DIRECTIONS FOR THIS TASK -
Please output every entry below exactly as written, leaving out any pictures.
----- INPUT FOR THIS TASK
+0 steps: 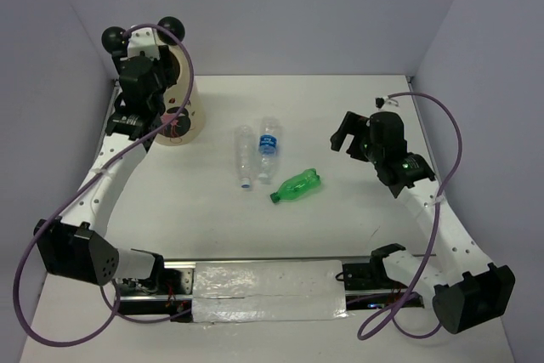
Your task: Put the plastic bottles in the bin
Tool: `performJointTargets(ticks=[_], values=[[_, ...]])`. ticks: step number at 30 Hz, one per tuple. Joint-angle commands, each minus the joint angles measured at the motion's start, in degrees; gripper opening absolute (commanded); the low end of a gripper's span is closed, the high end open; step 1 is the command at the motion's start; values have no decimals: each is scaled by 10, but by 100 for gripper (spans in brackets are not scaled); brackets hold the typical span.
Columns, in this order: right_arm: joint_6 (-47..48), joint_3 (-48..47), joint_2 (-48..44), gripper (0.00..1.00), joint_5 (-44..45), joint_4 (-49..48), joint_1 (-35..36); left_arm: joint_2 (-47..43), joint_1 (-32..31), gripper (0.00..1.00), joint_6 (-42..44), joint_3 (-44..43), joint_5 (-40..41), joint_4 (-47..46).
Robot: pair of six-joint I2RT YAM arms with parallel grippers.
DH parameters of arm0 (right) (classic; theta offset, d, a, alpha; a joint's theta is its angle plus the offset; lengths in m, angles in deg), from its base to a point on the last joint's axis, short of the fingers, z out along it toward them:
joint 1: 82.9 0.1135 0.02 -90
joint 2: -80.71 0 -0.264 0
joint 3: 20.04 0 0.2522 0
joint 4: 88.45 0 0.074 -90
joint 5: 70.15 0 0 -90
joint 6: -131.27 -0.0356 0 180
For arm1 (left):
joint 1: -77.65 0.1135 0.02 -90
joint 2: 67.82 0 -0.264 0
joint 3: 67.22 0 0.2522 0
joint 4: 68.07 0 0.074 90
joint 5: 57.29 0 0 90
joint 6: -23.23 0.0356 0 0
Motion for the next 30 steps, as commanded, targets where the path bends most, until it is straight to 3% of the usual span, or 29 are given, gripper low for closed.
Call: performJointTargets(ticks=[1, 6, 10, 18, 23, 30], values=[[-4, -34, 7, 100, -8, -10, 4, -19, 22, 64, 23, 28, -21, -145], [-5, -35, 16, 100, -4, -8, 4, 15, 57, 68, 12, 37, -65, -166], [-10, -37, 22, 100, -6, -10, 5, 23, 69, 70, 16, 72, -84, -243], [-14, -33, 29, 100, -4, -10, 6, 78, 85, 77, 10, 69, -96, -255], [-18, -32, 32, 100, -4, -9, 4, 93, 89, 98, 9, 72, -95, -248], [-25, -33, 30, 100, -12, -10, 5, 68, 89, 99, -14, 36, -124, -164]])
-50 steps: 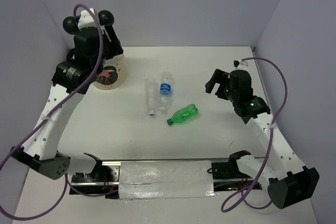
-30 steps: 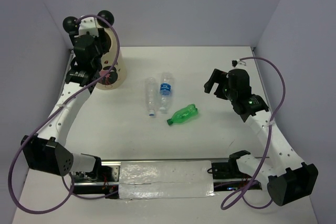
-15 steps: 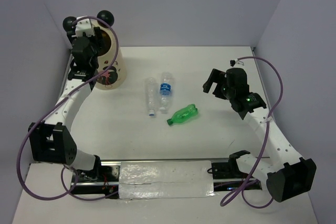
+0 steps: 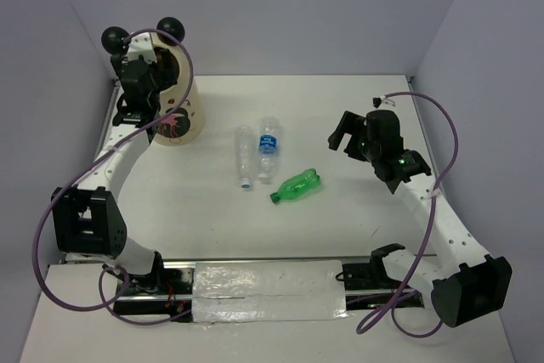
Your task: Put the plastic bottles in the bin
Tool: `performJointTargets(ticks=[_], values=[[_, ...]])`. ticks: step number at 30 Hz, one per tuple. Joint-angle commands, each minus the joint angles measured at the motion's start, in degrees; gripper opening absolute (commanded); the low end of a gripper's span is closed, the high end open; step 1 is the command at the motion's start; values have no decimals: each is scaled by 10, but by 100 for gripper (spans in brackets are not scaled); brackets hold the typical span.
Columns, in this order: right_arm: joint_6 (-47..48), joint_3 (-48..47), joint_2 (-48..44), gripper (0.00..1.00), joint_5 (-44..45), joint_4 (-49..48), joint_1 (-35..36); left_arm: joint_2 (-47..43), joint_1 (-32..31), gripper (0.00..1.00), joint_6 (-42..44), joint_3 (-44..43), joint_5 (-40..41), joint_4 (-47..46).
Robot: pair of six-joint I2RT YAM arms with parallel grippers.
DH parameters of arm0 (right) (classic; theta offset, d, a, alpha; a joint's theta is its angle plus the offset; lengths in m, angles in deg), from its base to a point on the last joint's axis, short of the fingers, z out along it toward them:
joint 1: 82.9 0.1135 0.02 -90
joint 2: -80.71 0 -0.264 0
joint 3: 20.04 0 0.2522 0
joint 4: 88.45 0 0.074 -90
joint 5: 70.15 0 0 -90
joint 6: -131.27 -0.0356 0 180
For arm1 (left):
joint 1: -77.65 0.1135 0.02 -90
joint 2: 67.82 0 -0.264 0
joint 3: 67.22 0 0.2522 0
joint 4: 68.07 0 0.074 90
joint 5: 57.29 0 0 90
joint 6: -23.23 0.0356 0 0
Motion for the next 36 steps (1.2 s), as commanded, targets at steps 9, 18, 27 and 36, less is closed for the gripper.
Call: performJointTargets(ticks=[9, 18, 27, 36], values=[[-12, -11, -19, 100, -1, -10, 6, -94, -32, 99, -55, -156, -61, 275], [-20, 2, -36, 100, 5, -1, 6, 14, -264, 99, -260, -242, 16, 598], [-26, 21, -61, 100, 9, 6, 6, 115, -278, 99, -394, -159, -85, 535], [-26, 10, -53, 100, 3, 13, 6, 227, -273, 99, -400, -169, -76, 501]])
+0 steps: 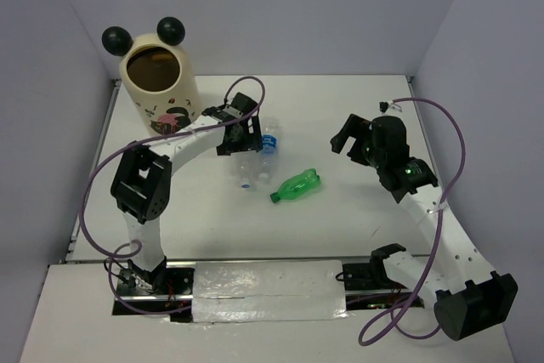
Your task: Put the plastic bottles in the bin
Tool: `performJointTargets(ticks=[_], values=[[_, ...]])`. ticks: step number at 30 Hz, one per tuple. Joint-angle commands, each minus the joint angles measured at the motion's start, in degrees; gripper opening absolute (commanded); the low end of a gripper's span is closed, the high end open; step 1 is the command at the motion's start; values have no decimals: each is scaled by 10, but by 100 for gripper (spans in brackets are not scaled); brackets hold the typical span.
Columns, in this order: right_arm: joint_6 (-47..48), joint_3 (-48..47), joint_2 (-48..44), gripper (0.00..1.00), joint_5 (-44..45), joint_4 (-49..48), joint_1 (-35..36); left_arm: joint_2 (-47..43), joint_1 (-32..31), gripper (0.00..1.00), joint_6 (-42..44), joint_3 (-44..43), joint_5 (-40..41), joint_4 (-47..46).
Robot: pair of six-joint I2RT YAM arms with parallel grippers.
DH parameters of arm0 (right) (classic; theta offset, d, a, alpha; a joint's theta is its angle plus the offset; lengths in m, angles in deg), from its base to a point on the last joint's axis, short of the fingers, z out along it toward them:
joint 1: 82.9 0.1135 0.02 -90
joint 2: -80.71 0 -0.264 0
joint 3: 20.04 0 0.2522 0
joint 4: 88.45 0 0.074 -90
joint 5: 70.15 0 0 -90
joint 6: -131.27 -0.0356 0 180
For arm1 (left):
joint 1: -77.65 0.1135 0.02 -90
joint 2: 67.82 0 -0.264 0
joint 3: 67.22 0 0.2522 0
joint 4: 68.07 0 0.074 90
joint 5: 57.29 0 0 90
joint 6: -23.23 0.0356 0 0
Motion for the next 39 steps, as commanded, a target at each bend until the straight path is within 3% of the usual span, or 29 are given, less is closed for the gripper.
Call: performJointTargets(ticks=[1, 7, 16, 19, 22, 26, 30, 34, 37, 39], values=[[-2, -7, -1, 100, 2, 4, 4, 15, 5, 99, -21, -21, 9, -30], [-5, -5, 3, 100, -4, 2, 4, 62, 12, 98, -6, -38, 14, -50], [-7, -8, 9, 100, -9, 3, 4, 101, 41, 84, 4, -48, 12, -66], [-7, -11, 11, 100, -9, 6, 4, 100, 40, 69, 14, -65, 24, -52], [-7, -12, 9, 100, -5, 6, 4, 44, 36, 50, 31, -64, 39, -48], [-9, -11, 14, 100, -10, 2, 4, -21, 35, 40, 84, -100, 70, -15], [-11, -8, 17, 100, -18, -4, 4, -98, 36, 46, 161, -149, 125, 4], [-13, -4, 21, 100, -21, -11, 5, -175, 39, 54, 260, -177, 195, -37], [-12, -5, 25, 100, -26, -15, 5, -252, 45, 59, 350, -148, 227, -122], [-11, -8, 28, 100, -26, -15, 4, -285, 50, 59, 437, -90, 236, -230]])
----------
EXERCISE SOLUTION -
+0 steps: 
Your task: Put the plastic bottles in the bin
Tool: `performJointTargets(ticks=[_], values=[[_, ...]])`. ticks: step number at 30 Hz, one per tuple. Joint-angle commands, each minus the joint angles measured at the motion's start, in degrees; gripper opening absolute (commanded); the low end of a gripper's span is closed, the high end open; step 1 is the command at the motion's start; values have no decimals: each is scaled by 10, but by 100 for gripper (spans in brackets are not scaled); brackets hold the typical span.
Columns, in this order: right_arm: joint_6 (-47..48), joint_3 (-48..47), joint_2 (-48..44), gripper (0.00..1.00), joint_5 (-44..45), joint_4 (-49..48), joint_1 (-35..36); left_arm: joint_2 (-47..43), joint_1 (-32..31), gripper (0.00..1.00), joint_6 (-42..44), joint_3 (-44..43), joint_5 (-40..41), joint_4 (-47..46).
Robot: pair of six-joint I2RT YAM arms with parallel grippers.
DH parameters of arm0 (right) (classic; theta offset, d, a, alpha; a joint's theta is its angle plus the offset; lengths in m, angles in deg), from its base to a point on the last joint's axis, short of the fingers, z out along it toward them:
joint 1: 82.9 0.1135 0.02 -90
joint 2: -80.71 0 -0.264 0
joint 3: 20.04 0 0.2522 0
joint 4: 88.45 0 0.074 -90
joint 5: 70.15 0 0 -90
joint 6: -131.27 -0.0356 0 180
For arm1 (left):
joint 1: -77.65 0.1135 0.02 -90
joint 2: 67.82 0 -0.264 0
joint 3: 67.22 0 0.2522 0
joint 4: 68.07 0 0.074 90
joint 5: 57.29 0 0 90
joint 6: -23.23 0.0356 0 0
Motion for the next 30 steps, as commanded, targets where the path bends most, until it is straight to 3% of the usual span, or 29 are given, gripper low for closed.
Call: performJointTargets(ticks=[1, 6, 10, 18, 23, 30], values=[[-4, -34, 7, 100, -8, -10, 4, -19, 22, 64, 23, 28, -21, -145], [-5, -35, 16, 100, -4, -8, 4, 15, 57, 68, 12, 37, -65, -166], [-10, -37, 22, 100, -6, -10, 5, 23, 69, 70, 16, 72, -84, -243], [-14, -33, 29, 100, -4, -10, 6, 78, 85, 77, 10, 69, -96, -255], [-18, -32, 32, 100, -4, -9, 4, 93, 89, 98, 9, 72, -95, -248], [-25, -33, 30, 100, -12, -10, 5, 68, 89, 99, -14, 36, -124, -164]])
-50 steps: 
-30 steps: 
-15 steps: 
+0 steps: 
Your task: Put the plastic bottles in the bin
Tool: `performJointTargets(ticks=[_], values=[[_, ...]])`. ticks: step number at 30 Hz, one per tuple. Joint-angle commands, each minus the joint angles measured at the motion's start, in degrees; gripper opening absolute (commanded); the low end of a gripper's span is closed, the high end open; step 1 is the command at the motion's start; values have no decimals: each is scaled by 10, but by 100 for gripper (spans in brackets are not scaled); brackets hold the typical span.
Columns, in this order: right_arm: joint_6 (-47..48), joint_3 (-48..47), joint_2 (-48..44), gripper (0.00..1.00), joint_5 (-44..45), joint_4 (-49..48), joint_1 (-35..36); left_arm: joint_2 (-47..43), joint_1 (-32..31), gripper (0.00..1.00), joint_6 (-42..44), joint_3 (-44..43), joint_5 (-40..41), joint_4 (-47..46).
Robot: pair of six-joint I2RT YAM arms with parallel grippers.
DH parameters of arm0 (right) (classic; theta offset, d, a, alpha; a joint's theta is its angle plus the offset; lengths in m, angles in deg), from its base to a point on the last joint's axis, short of the fingers, z out along it toward them:
joint 1: 82.9 0.1135 0.02 -90
joint 2: -80.71 0 -0.264 0
joint 3: 20.04 0 0.2522 0
joint 4: 88.45 0 0.074 -90
joint 5: 70.15 0 0 -90
joint 6: -131.27 -0.0356 0 180
For arm1 (left):
joint 1: -77.65 0.1135 0.02 -90
joint 2: 67.82 0 -0.264 0
joint 3: 67.22 0 0.2522 0
joint 4: 68.07 0 0.074 90
joint 5: 57.29 0 0 90
joint 6: -23.23 0.0356 0 0
Motion for the next 36 steps (1.2 s), as commanded, targets at steps 9, 18, 27 and 36, less is closed for the gripper.
Call: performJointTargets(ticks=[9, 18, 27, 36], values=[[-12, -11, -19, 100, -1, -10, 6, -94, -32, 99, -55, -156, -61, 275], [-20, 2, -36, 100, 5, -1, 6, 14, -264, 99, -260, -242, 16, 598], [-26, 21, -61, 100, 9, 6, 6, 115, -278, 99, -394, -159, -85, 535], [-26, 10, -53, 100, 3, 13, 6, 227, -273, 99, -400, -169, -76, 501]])
+0 steps: 
Your task: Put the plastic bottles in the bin
Tool: `performJointTargets(ticks=[_], values=[[_, ...]])`. ticks: step number at 30 Hz, one per tuple. Joint-angle commands, each minus the joint angles measured at the motion's start, in degrees; gripper opening absolute (commanded); the low end of a gripper's span is closed, the high end open; step 1 is the command at the motion's start; values have no decimals: each is scaled by 10, but by 100 for gripper (spans in brackets are not scaled); brackets hold the typical span.
Columns, in this order: right_arm: joint_6 (-47..48), joint_3 (-48..47), joint_2 (-48..44), gripper (0.00..1.00), joint_5 (-44..45), joint_4 (-49..48), joint_1 (-35..36); left_arm: joint_2 (-47..43), joint_1 (-32..31), gripper (0.00..1.00), joint_6 (-42..44), joint_3 (-44..43), joint_5 (-40..41), joint_4 (-47..46).
Robot: pair of six-joint I2RT YAM arms with parallel grippers.
DH parameters of arm0 (right) (classic; theta offset, d, a, alpha; a joint's theta is its angle plus the offset; lengths in m, angles in deg), from its base to a point on the last joint's axis, short of the fingers, z out along it toward them:
joint 1: 82.9 0.1135 0.02 -90
joint 2: -80.71 0 -0.264 0
joint 3: 20.04 0 0.2522 0
joint 4: 88.45 0 0.074 -90
joint 5: 70.15 0 0 -90
joint 6: -131.27 -0.0356 0 180
For arm1 (left):
joint 1: -77.65 0.1135 0.02 -90
joint 2: 67.82 0 -0.264 0
joint 3: 67.22 0 0.2522 0
joint 4: 68.07 0 0.074 90
joint 5: 57.29 0 0 90
joint 6: -23.23 0.0356 0 0
Motion for the next 39 steps, as commanded, a target at each bend until the straight path is within 3% of the usual span, or 29 are given, less is closed for the gripper.
Call: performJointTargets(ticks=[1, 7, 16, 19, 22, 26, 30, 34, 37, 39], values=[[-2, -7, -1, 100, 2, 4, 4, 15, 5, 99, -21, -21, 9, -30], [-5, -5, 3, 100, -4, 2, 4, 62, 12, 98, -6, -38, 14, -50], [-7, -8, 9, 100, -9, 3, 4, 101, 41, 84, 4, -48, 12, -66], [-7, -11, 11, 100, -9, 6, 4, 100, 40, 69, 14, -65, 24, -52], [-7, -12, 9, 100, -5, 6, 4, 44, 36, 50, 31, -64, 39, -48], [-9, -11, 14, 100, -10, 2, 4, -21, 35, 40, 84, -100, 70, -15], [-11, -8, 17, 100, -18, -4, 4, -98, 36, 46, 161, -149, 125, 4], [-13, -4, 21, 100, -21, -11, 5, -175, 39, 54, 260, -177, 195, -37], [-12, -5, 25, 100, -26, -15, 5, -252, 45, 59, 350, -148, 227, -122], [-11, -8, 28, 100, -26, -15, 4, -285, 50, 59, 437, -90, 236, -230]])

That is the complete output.